### Exercise requirements
All of the data should be repeated exactly; pictures are not part of the copy.
== Source material ==
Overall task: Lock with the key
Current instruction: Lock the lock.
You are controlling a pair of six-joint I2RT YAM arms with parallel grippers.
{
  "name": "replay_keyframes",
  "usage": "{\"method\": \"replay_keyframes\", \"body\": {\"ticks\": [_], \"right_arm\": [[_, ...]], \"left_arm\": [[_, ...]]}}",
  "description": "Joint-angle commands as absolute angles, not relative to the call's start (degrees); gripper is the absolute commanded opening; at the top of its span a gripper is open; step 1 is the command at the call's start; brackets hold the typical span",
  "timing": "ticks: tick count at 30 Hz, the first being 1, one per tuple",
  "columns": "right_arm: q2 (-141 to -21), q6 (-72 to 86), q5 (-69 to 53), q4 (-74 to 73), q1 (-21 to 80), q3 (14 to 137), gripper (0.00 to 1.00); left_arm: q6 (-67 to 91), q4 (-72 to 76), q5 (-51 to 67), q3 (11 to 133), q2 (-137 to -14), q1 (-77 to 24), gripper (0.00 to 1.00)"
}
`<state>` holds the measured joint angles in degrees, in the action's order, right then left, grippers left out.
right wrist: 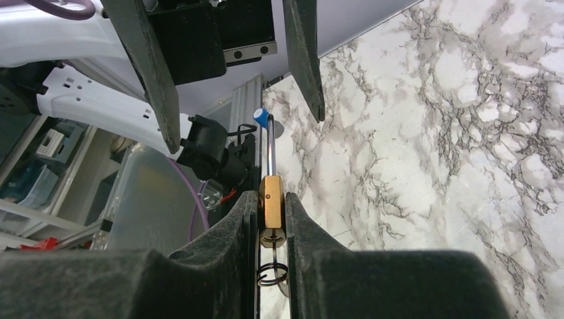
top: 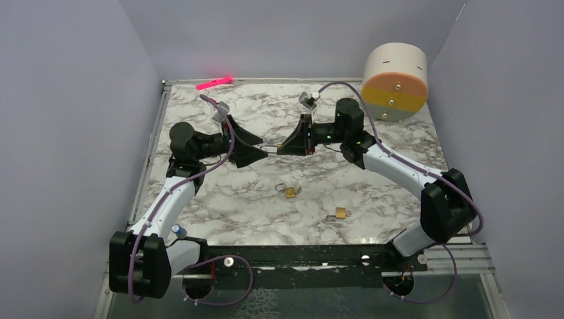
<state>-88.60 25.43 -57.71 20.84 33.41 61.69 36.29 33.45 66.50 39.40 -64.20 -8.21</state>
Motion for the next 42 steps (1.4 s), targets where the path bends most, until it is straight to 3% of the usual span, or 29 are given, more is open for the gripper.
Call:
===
### Problem solution
Overall task: Lock with the key
Current instruction: Lock the lock.
You are controlling a pair of six-joint I2RT YAM arms with parallel grippers.
{
  "name": "replay_keyframes",
  "usage": "{\"method\": \"replay_keyframes\", \"body\": {\"ticks\": [_], \"right_arm\": [[_, ...]], \"left_arm\": [[_, ...]]}}",
  "description": "Joint-angle commands as absolute angles, not relative to the call's start (degrees); gripper is the absolute commanded opening; at the top of its span a gripper is open; step 1 is the command at the call's start; brackets hold the typical span",
  "timing": "ticks: tick count at 30 Hz, the first being 1, one per tuple",
  "columns": "right_arm: q2 (-141 to -21), q6 (-72 to 86), q5 (-69 to 53), q4 (-74 to 73), q1 (-21 to 80), q3 (14 to 137), gripper (0.00 to 1.00); left_arm: q6 (-67 to 91), q4 (-72 to 76), q5 (-51 to 67), q3 (11 to 133), q2 (-137 to -14), q1 (-77 to 24), gripper (0.00 to 1.00)"
}
`<state>` holds the measured joint angles in degrees, in the action's order, right then left, grippers left out.
right wrist: 
top: 
<state>-88.60 25.43 -57.71 20.84 33.41 61.69 36.29 33.45 66.50 39.40 -64.20 -8.21</state>
Motion for the next 42 steps (1.4 s), targets where the path bends most, until it is straight to 3% of the usual span, or 29 are given, more is open for the gripper.
Call:

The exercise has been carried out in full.